TRY IT: Return nothing but the lines from the one with "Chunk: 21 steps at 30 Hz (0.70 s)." through the one with "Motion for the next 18" in the data below, word for word and without pictures.

(Dataset excerpts)
---

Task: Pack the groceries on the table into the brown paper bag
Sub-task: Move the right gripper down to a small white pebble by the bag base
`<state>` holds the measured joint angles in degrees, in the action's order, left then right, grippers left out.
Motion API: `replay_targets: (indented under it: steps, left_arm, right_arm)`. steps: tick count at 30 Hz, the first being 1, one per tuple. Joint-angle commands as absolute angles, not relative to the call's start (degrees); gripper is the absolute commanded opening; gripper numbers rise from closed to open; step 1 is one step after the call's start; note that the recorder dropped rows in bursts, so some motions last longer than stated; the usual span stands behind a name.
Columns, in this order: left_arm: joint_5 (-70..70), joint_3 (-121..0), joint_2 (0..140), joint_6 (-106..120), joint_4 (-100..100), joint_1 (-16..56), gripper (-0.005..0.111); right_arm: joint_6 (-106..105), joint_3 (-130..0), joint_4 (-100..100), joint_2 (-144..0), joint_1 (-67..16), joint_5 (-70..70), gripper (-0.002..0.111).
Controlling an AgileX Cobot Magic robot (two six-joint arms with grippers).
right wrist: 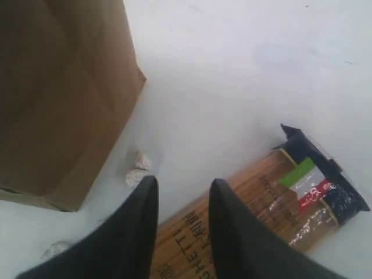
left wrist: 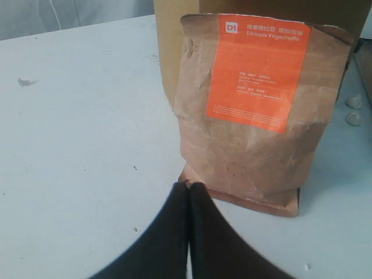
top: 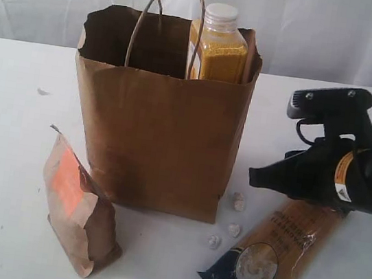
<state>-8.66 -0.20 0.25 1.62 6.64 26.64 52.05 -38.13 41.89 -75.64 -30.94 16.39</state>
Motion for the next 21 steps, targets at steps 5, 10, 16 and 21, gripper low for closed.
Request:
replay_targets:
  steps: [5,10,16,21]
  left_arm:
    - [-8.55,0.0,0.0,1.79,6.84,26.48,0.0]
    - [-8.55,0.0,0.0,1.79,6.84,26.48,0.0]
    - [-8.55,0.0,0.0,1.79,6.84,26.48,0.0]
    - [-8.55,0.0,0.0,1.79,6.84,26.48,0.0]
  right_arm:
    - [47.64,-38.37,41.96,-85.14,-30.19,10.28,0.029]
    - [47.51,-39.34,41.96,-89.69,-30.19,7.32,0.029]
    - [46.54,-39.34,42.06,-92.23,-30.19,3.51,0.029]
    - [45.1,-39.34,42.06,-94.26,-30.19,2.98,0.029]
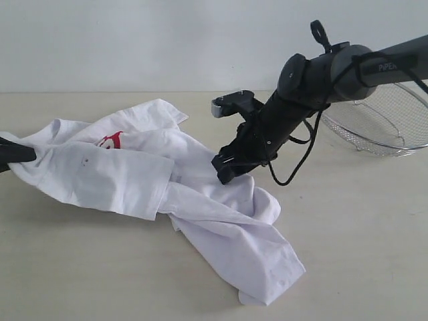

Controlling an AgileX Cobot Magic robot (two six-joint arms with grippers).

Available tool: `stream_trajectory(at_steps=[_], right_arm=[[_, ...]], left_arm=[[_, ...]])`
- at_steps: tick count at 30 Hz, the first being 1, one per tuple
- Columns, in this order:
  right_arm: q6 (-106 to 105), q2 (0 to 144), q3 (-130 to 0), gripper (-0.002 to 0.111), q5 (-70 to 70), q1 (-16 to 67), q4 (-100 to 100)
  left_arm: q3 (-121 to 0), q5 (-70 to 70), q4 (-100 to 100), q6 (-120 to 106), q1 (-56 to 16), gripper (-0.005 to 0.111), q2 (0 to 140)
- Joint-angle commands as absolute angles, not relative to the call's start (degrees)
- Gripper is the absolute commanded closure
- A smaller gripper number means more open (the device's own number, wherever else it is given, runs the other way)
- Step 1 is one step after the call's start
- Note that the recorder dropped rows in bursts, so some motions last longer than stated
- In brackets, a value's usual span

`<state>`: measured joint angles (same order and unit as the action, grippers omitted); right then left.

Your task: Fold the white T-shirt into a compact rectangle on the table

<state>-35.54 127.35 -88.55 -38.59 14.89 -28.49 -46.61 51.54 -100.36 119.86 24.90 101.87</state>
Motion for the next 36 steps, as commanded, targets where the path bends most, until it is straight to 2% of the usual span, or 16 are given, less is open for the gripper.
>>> stream_trajectory(at_steps=[1,6,8,10,12,13,20,25,36], right_arm=[[-31.1,126.8,-88.7,0.052,-43.4,14.8,-23.9],[-28.8,126.8,-88.7,0.052,-50.9,14.9,-23.9],[-28.5,126.8,-88.7,0.057,-54.5,14.9,-23.6],[-28.3,126.8,-88.7,0.071,-57.1,14.9,-22.5],[-28.2,126.8,-88.7,0.093,-58.6,14.9,-20.0],[-27.2,126.8,-88.7,0.109,-59.5,14.9,-18.3],[-15.8,126.8,-88.6,0.109,-70.0,14.8,-2.4],[-12.3,125.9,-87.9,0.109,-70.0,14.3,1.7],[-6.4,116.8,-73.0,0.109,-70.0,7.0,9.4]], left_arm=[[-47.0,50.9,-99.9,120.2,24.8,0.102,101.7],[-48.3,50.7,-99.9,120.2,24.8,0.102,101.7],[-49.5,50.7,-99.9,120.2,24.8,0.102,101.7],[-50.6,50.7,-99.9,120.2,24.8,0.102,101.7],[-51.6,50.7,-99.9,120.2,24.8,0.102,101.8],[-51.9,50.7,-99.9,120.2,24.8,0.102,101.9],[-52.7,50.6,-99.9,120.2,24.8,0.102,106.5],[-54.3,52.8,-99.9,120.2,24.8,0.102,111.1],[-55.9,59.3,-99.9,120.2,26.1,0.102,113.4]])
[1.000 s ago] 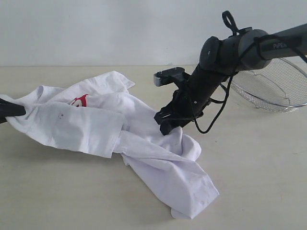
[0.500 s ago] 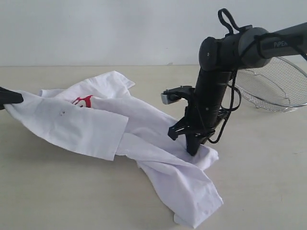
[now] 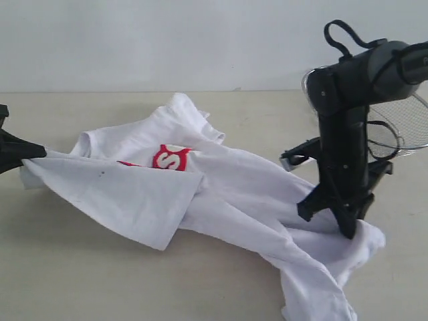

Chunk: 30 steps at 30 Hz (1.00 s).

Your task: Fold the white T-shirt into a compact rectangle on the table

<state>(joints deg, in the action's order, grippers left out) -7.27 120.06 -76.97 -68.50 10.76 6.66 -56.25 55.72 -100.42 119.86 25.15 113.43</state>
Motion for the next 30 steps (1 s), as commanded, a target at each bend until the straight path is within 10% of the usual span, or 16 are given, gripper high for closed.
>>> stream_trajectory(at_steps=[1,30], right_arm=[[-6.3,116.3,-72.4,0.109,-69.9,6.2,9.4],[-12.9,113.8,-72.3,0.105,-64.7,-4.1,1.3]], left_arm=[[-55.5,60.0,-99.9,120.2,26.4,0.102,113.4],[-43.0,66.9,-99.9,119.9,38.1,0.102,108.5]])
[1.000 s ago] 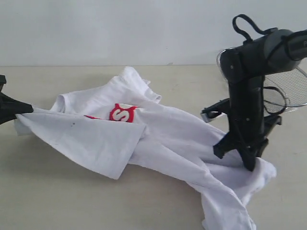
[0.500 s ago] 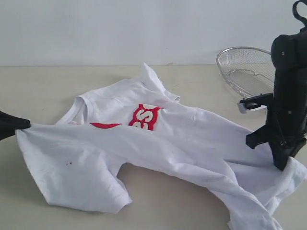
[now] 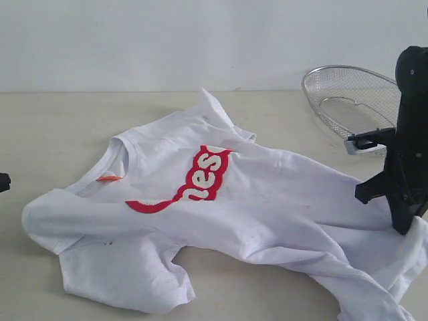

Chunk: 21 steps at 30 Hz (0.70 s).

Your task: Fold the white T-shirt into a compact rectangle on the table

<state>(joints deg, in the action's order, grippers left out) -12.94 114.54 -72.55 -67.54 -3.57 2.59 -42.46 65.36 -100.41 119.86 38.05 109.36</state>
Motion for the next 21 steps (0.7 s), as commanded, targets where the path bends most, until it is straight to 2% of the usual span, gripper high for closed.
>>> stream_trajectory(at_steps=[1,3,4,6,8,10,12,14,16,18,20,21], right_arm=[[-12.2,113.8,-72.3,0.100,-64.5,-4.1,1.0],[-11.9,113.8,-72.3,0.078,-64.2,-4.1,0.7],[-10.2,113.8,-73.0,0.060,-64.5,-4.1,0.6],[-7.2,113.8,-74.5,0.037,-66.5,-4.0,0.8],[-5.0,113.8,-76.6,0.029,-69.0,-4.0,1.9],[-2.3,113.8,-79.0,0.032,-70.0,-4.0,3.5],[-1.4,113.8,-82.1,0.045,-70.0,-4.0,4.0],[-2.2,113.7,-84.9,0.063,-70.0,-4.0,2.8],[-4.7,113.7,-87.8,0.085,-70.0,-4.0,-1.5],[-11.8,113.7,-90.6,0.109,-70.0,-4.0,-10.1],[-18.3,113.7,-93.0,0.108,-70.0,-4.0,-18.8],[-21.1,113.7,-94.0,0.109,-70.0,-4.0,-22.3]], left_arm=[[-43.9,69.2,-99.9,119.6,38.1,0.102,108.5],[-45.7,70.0,-98.2,117.4,37.1,0.101,108.1],[-46.7,70.0,-97.9,116.3,35.2,0.096,107.6],[-47.7,70.0,-97.9,115.5,32.0,0.085,107.6],[-49.0,70.0,-97.9,114.8,28.8,0.072,108.0],[-50.3,70.0,-97.8,114.8,25.2,0.056,108.1],[-51.5,70.0,-97.7,114.8,22.1,0.042,108.1],[-52.2,69.9,-97.1,114.8,19.6,0.042,108.1],[-52.9,70.0,-96.8,114.8,17.6,0.051,108.1],[-53.2,70.0,-97.3,114.8,15.7,0.071,108.1],[-53.4,70.0,-98.8,113.2,14.0,0.096,108.1],[-53.4,70.0,-99.8,111.3,13.0,0.101,108.1]])
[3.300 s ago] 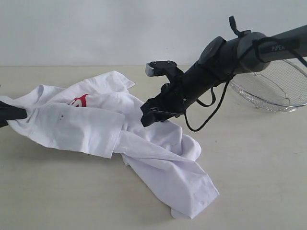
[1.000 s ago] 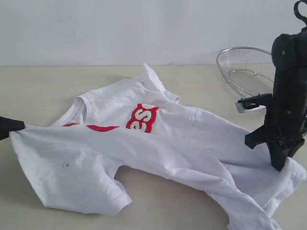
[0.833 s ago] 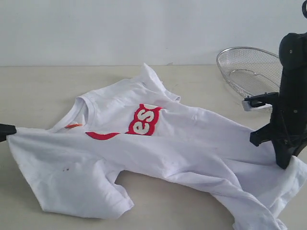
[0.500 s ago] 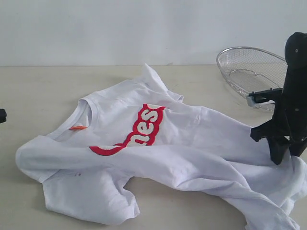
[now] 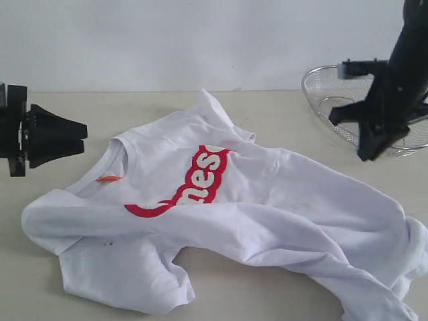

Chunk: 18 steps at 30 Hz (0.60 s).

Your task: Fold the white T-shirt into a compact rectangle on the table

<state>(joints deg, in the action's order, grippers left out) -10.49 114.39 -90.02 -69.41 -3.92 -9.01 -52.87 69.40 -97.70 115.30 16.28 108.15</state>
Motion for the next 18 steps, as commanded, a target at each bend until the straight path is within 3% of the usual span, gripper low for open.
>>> stream_trajectory(at_steps=[1,10,18], right_arm=[[-24.3,113.7,-94.8,0.109,-69.2,-3.8,-25.4],[-32.1,120.9,-108.8,0.109,-61.9,4.0,-29.1],[-32.3,135.4,-126.9,0.109,-63.0,8.6,-28.2]], left_arm=[[-53.4,70.0,-99.9,110.9,12.2,0.102,107.9],[-50.6,70.0,-99.9,113.5,-0.5,0.102,106.5],[-49.4,60.2,-99.9,118.0,-3.2,0.102,106.5]])
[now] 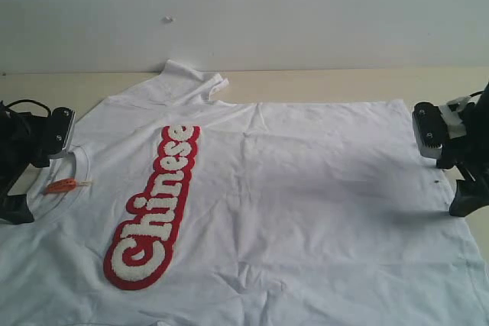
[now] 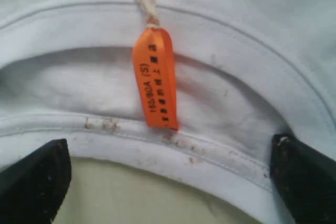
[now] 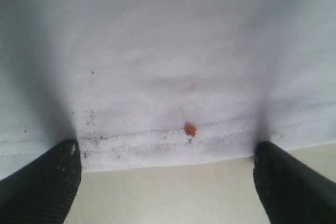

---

EXPECTED ANSWER:
Chunk: 21 steps at 30 Hz (0.70 s).

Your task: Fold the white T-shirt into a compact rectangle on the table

<state>(joints deg, in the action's order, grippers left out) -12.94 114.54 -72.55 -67.54 -3.57 2.59 -42.46 65.36 -100.41 119.86 38.05 109.36</state>
Motion for the next 21 steps (0.7 s), as commanded, targets where the path bends most, until it is straight to 2% of the usual span, gripper high for closed.
>>> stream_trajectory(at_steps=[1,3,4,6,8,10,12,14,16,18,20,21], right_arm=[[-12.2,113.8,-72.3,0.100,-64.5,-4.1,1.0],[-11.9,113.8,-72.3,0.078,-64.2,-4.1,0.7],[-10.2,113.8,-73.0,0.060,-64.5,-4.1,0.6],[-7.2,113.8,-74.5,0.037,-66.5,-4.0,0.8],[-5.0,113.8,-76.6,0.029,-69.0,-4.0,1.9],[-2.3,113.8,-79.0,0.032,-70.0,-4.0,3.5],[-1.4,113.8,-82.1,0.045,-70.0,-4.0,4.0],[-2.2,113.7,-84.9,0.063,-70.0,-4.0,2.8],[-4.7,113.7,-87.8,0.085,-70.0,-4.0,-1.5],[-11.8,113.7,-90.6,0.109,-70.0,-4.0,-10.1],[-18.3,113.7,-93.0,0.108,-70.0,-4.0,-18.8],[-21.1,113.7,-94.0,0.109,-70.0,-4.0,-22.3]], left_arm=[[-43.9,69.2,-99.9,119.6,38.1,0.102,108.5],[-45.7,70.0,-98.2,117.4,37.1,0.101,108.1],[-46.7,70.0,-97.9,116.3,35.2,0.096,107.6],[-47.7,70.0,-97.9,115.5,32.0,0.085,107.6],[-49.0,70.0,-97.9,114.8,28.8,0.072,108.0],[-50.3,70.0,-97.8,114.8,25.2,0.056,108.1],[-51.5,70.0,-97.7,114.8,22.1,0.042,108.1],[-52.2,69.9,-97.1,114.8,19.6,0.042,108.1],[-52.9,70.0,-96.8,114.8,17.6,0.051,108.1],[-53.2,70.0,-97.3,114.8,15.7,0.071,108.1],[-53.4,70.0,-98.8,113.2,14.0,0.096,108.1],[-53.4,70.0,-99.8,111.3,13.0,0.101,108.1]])
[3.300 s ago] 
[1.000 s ago] 
[0.833 s ago] 
[0.500 s ago] 
[now] 

Chunk: 18 steps at 30 Hz (0.60 s).

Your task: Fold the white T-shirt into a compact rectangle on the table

<state>(joints deg, in the action's order, grippers left out) -10.49 114.39 -90.02 -69.41 -3.92 -9.01 -52.87 69.40 -97.70 115.30 16.28 108.15</state>
Motion for the next 18 steps, as commanded, a target at each bend until the straight path is within 3% of the usual span, gripper low for open.

This finishes the output for the exercise.